Exercise instructions:
Look through the lines below for the word "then", and copy every line that has it.
··· Source material ···
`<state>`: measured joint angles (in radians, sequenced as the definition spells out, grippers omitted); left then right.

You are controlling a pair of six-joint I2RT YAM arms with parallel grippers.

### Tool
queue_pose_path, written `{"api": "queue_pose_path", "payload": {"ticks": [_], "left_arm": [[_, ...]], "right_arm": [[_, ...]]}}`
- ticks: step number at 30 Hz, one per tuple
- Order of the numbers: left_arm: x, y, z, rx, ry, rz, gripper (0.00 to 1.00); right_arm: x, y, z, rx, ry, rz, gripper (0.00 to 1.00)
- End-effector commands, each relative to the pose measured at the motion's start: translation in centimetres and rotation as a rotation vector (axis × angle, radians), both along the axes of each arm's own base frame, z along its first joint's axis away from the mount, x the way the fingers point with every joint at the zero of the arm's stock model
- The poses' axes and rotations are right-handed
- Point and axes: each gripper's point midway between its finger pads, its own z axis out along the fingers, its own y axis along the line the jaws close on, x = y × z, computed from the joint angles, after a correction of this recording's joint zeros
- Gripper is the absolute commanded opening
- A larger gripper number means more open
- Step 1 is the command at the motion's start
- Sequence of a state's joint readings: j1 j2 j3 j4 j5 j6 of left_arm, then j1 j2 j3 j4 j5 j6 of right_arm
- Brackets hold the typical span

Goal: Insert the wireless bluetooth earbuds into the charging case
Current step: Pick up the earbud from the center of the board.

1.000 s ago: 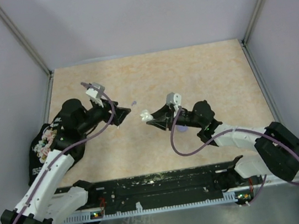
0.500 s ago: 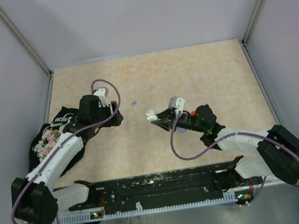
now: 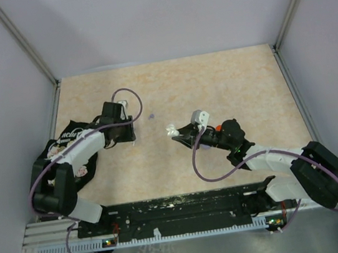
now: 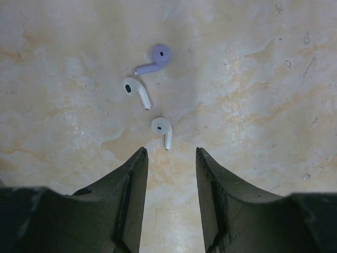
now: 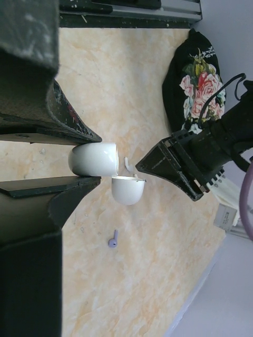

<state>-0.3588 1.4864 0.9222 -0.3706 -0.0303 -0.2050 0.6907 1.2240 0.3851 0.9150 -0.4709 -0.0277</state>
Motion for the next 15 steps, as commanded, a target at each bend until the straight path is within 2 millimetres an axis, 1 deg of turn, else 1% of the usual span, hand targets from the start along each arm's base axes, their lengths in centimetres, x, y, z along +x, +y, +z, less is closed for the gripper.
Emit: {"api": "queue_pose_path", "payload": {"ticks": [1,11,15], "left_arm": [[1.0,0.3,-0.6,0.039,0.034,-0.009,0.46],[0.9,-0.1,-3.7,0.064,0.144,-0.033,0.46],[0.8,-0.6,-4.3,0.052,0.183,-0.049,0.46]], "right_arm": [[0.1,-0.4,1.9,0.031,-0.069,-0.015,0.0],[0.2,-0.6,1.6,0.016,-0.073,-0.021,0.0],[0.1,-0.7,1.5,0.011,-0.072,-0.023,0.0]]}}
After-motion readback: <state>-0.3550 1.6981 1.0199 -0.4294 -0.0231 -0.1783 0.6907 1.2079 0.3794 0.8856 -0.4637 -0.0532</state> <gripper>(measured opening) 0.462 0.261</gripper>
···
Answer section:
`<state>`: measured joint angles (in radians, sequenced as the definition spells out, grippers omitted); left then right.
- Sequence of a state's joint readings: j1 j2 j3 j4 j5 j6 of left_arm, then j1 j2 j3 j4 j5 j6 of right_arm

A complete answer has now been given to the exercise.